What needs to be done >> Going down the data below, set down exactly the line with "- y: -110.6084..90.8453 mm" and each line after it through the line with "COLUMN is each"; no other lines.

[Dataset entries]
----
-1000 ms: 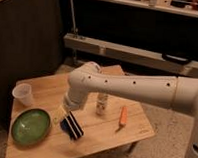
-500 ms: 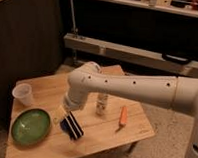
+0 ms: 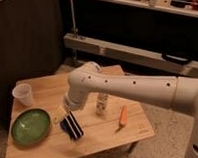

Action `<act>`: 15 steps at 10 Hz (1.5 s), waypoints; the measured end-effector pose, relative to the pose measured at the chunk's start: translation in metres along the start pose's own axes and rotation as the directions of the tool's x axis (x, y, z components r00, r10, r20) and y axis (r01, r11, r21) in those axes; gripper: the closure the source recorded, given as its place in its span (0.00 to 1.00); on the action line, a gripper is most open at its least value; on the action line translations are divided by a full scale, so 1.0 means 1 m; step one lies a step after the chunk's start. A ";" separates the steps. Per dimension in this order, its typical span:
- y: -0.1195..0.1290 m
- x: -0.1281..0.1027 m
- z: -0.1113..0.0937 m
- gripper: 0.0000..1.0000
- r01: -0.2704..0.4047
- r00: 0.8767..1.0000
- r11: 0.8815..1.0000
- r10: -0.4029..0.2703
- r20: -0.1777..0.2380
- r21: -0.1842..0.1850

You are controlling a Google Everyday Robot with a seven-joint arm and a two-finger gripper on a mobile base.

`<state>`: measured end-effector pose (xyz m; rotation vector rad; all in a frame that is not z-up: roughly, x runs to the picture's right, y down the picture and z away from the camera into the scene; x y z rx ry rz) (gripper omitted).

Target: Place the pepper in the ceramic cup

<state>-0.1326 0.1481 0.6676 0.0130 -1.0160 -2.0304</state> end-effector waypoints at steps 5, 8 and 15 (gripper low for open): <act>0.000 0.000 0.000 0.20 0.000 1.000 1.000 0.000 0.000 0.000; 0.000 0.000 0.000 0.20 0.000 1.000 1.000 0.000 0.000 0.000; 0.005 0.003 -0.007 0.20 -0.040 0.999 0.999 0.039 -0.003 -0.030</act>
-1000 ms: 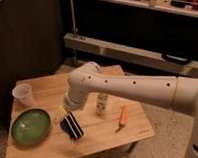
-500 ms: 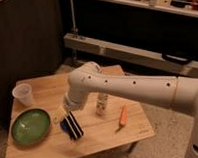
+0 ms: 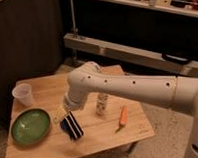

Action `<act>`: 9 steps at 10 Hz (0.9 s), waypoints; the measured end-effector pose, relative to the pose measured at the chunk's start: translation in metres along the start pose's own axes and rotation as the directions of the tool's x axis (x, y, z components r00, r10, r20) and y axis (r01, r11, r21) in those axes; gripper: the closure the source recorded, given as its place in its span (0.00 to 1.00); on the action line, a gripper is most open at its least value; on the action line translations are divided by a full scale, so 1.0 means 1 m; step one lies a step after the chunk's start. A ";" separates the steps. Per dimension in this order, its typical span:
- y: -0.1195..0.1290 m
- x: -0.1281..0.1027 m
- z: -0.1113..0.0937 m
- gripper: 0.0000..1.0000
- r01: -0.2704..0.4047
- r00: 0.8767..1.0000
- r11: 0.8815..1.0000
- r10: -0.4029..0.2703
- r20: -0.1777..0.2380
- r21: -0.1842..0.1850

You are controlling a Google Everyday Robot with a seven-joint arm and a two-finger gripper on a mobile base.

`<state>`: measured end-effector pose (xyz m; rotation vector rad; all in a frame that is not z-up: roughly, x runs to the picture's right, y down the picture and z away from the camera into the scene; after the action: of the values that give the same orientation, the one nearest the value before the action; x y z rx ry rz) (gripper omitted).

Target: Place the pepper in the ceramic cup

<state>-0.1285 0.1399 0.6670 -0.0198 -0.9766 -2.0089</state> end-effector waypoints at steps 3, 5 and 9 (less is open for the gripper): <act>0.036 -0.010 -0.036 0.20 -0.148 0.989 0.985 0.146 -0.030 -0.090; 0.068 -0.036 -0.070 0.20 -0.243 0.969 0.958 0.235 -0.071 -0.149; 0.129 -0.094 -0.116 0.20 -0.415 0.909 0.882 0.396 -0.128 -0.223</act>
<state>0.0605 0.0923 0.6345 -0.2588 -0.6055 -1.7104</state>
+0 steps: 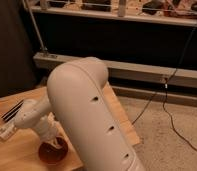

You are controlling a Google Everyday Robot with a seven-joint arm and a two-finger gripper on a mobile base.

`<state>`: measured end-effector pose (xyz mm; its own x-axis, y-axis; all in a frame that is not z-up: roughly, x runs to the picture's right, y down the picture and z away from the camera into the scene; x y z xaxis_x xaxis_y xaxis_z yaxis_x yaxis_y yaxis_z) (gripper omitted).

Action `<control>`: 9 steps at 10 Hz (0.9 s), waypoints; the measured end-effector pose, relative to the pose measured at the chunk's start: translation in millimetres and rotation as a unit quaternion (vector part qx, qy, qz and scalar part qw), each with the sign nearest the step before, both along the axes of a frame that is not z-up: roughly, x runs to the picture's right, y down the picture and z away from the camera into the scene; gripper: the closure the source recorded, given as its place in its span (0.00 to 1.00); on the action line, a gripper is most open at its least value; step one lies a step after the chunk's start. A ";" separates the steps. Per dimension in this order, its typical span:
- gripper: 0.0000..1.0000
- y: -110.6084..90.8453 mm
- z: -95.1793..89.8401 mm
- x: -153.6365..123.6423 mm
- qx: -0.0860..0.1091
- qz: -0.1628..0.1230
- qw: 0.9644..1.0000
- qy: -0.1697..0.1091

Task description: Drag the ceramic bowl in a circle

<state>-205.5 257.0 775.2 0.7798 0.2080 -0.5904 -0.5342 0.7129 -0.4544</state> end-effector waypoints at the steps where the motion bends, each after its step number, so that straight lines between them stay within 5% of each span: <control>1: 1.00 -14.9 7.1 -0.1 0.013 0.010 1.000 0.007; 5: 1.00 -87.2 35.1 -36.8 0.074 0.044 0.996 0.022; 9: 1.00 -91.9 45.0 -88.7 0.083 0.028 0.996 0.013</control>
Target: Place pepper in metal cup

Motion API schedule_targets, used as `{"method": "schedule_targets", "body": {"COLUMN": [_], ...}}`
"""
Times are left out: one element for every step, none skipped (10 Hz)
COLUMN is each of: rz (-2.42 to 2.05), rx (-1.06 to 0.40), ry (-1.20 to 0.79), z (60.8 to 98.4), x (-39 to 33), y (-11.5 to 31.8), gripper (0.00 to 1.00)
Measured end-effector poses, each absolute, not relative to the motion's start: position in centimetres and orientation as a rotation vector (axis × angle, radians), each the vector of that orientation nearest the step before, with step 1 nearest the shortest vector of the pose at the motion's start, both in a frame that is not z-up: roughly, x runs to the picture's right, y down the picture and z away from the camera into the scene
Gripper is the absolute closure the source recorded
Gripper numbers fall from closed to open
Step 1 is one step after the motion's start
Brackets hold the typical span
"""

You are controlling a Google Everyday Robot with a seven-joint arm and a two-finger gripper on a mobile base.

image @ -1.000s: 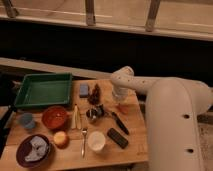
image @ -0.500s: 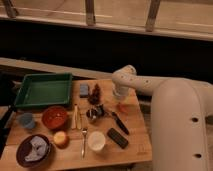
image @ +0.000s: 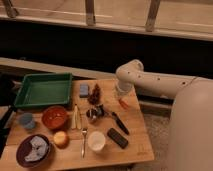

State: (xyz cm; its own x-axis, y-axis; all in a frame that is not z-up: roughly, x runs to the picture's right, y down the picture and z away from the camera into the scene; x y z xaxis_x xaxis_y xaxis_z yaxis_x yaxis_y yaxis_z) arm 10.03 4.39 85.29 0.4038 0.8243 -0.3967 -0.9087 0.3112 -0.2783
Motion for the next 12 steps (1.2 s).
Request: {"method": "schedule_targets", "body": {"rz": [1.124, 1.096, 1.067, 1.045, 1.015, 0.988, 0.974, 0.964, 0.950, 0.945, 0.936, 0.926], "rx": [-0.499, -0.503, -0.505, -0.513, -0.527, -0.544, -0.555, -0.568, -0.588, -0.596, -0.610, -0.620], "ry": [0.172, 0.151, 0.128, 0.103, 0.067, 0.024, -0.006, -0.036, -0.082, -0.102, -0.139, -0.164], "z": [84.2, 83.3, 82.3, 81.2, 79.8, 78.6, 77.7, 77.0, 76.3, 76.0, 75.4, 75.0], "x": [8.9, 7.8, 7.0, 6.1, 4.6, 3.1, 2.4, 1.7, 0.5, -0.1, -1.2, -2.1], "y": [4.3, 4.4, 4.4, 4.5, 4.5, 4.5, 4.5, 4.5, 4.4, 4.3, 4.2, 4.3], "gripper": [1.00, 1.00, 1.00, 1.00, 1.00, 1.00, 1.00, 1.00, 1.00, 1.00, 1.00, 1.00]}}
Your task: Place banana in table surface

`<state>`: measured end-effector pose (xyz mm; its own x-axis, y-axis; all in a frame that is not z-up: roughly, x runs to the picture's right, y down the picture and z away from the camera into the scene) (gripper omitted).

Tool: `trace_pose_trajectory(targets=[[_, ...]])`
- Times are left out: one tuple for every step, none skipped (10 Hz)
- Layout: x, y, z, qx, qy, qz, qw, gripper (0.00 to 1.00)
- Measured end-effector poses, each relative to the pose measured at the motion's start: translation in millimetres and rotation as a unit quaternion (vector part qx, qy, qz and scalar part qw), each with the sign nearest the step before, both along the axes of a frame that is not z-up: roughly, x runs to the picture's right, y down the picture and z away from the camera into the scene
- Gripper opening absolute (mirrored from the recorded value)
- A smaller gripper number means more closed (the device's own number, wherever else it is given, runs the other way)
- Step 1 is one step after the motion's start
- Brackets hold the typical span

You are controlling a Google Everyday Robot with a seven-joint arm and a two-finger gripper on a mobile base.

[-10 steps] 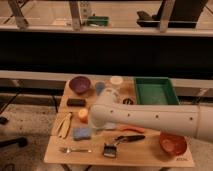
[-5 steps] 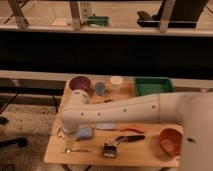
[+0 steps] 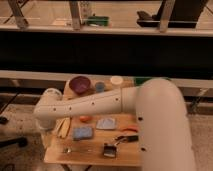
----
Written response >>
- y: -110.6084..90.8453 mm
- z: -95.1793..89.8401 mm
- x: -153.6365..123.6423 mm
- qx: -0.0860..0.1091
- qz: -0.1628..0.1230
- qw: 0.9644..1.0000
- qy: -0.1697..0.1091

Task description: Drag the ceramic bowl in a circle

<state>-205.5 257.0 775.2 0.7798 0.2080 -0.5904 -0.5342 0.7129 -0.4544</state> end-effector waypoints at the steps where the motion bends, each after its step number, so that straight lines between them stay within 5% of each span: <control>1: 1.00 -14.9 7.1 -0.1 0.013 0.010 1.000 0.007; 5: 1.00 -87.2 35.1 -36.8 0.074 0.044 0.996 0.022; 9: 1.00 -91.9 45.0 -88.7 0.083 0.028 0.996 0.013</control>
Target: Place pepper in metal cup

Motion API schedule_targets, used as `{"method": "schedule_targets", "body": {"COLUMN": [_], ...}}`
"""
Times are left out: one element for every step, none skipped (10 Hz)
COLUMN is each of: rz (-2.42 to 2.05), rx (-1.06 to 0.40), ry (-1.20 to 0.79), z (60.8 to 98.4), x (-39 to 33), y (-11.5 to 31.8), gripper (0.00 to 1.00)

There is no more to the answer.